Como comprar stablecoins 📝
Existem duas maneiras principais de comprar stablecoins. A primeira opção provavelmente se aplica à maioria dos traders e envolve simplesmente trocar outros ativos cripto como Solana (SOL) ou XRP (XRP) por stablecoins em uma plataforma de negociação centralizada ou descentralizada.
Ao depositar seu fiat ou cripto em uma exchange centralizada que oferece mercados de stablecoin (verifique com antecedência), deve ser relativamente simples concluir a troca e usar seus tokens como achar melhor.
Se você estiver usando uma carteira Web3, navegue até uma plataforma descentralizada que tenha liquidez suficiente para o par de negociação que você está interessado. Antes de concluir qualquer troca, verifique se você não incorrerá em deslizamento excessivo.
A segunda e potencialmente mais onerosa opção é ir diretamente a um emissor de stablecoin. Observe que pode haver um valor mínimo de aquisição, como $100.000 no caso da Tether.
Além disso, você será obrigado a cumprir as regulamentações de Combate à Lavagem de Dinheiro (AML), Conheça Seu Cliente (KYC) e Combate ao Financiamento do Terrorismo (CTF) para configurar a conta.
Uma vez que tudo tenha sido aprovado, você pode então transferir seus Dólares Americanos para o banco do emissor, que então emitirá as stablecoins correspondentes e as creditará no endereço da sua carteira de criptomoedas correspondente. Os tokens podem então ser distribuídos conforme necessário.

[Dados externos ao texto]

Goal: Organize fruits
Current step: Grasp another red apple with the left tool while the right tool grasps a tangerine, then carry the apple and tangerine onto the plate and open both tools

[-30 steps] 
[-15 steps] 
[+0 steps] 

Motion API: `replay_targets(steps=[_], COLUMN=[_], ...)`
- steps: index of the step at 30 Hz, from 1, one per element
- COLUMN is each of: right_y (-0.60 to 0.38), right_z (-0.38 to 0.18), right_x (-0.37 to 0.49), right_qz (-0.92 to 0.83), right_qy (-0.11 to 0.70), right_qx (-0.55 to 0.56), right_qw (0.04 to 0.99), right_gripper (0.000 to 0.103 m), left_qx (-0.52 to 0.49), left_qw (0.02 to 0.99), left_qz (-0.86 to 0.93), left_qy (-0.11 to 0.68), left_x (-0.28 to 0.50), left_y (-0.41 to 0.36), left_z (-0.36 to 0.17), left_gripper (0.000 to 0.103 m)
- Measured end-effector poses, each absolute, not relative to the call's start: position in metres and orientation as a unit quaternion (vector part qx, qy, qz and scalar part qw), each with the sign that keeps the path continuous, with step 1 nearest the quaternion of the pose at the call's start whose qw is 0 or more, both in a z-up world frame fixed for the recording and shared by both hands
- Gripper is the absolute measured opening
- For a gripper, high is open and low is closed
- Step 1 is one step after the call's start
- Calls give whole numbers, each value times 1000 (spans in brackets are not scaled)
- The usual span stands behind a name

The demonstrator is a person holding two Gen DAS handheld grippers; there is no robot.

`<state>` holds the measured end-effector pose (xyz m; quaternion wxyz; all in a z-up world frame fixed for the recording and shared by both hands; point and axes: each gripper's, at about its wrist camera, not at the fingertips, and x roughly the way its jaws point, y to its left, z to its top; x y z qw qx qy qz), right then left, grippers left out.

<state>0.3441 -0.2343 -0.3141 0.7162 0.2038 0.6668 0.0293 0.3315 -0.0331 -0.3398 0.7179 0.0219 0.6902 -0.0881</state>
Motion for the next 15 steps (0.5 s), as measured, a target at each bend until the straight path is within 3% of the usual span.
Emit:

Existem várias variantes de cada stablecoin dependendo da blockchain na qual você está transacionando. Sempre verifique se você está enviando ou recebendo tokens para um endereço de carteira de criptomoedas que suporte sua variante escolhida.
Resumo
As stablecoins se tornaram integrais ao ecossistema de criptomoedas devido à sua estabilidade, liquidez e utilidade em negociações, geração de rendimento e programabilidade.
Sua capitalização de mercado serve como uma medida crítica de demanda e confiança, com as principais stablecoins como USDT, USDC e DAI exibindo mecanismos diversos para manter seus vínculos e estabilidade. À medida que a adoção cresce, entender suas características únicas e dinâmicas de mercado é essencial para uma participação informada no espaço de ativos digitais.